The listing needs restating word for word.
========================================================================
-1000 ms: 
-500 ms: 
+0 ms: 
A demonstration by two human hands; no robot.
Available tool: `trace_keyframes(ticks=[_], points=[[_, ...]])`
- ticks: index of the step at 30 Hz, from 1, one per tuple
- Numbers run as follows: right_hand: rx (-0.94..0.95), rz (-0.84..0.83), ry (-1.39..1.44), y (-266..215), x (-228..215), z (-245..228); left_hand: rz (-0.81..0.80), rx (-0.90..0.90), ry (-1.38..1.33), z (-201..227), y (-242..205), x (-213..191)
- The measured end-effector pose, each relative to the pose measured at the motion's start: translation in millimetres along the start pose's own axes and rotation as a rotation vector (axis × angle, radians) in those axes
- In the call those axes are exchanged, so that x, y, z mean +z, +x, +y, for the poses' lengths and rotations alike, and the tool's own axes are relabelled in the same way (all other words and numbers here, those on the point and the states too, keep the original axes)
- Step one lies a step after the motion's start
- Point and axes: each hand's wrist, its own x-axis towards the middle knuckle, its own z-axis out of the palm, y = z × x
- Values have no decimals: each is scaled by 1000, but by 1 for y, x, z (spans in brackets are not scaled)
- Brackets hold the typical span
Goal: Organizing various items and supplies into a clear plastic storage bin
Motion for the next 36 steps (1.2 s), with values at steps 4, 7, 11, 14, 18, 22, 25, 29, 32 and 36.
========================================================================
FINISHED EXERCISE -
-1000 ms: 
-500 ms: 
+0 ms: 
A demonstration by two human hands; no robot.
Available tool: `trace_keyframes(ticks=[_], points=[[_, ...]])`
- ticks: index of the step at 30 Hz, from 1, one per tuple
- Numbers run as follows: right_hand: rx (-0.94..0.95), rz (-0.84..0.83), ry (-1.39..1.44), y (-266..215), x (-228..215), z (-245..228); left_hand: rz (-0.81..0.80), rx (-0.90..0.90), ry (-1.38..1.33), z (-201..227), y (-242..205), x (-213..191)
- The measured end-effector pose, each relative to the pose measured at the motion's start: translation in millimetres along the start pose's own axes and rotation as a rotation vector (axis × angle, radians) in those axes
- In the call those axes are exchanged, so that x, y, z mean +z, +x, +y, for the poses' lengths and rotations alike, and the tool's own axes are relabelled in the same way (all other words and numbers here, those on the point and the states too, keep the original axes)
- Step one lies a step after the motion's start
- Point and axes: each hand's wrist, its own x-axis towards the middle knuckle, its own z-axis out of the palm, y = z × x
- Values have no decimals: each is scaled by 1000, but by 1 for y, x, z (spans in brackets are not scaled)
- Brackets hold the typical span
Goal: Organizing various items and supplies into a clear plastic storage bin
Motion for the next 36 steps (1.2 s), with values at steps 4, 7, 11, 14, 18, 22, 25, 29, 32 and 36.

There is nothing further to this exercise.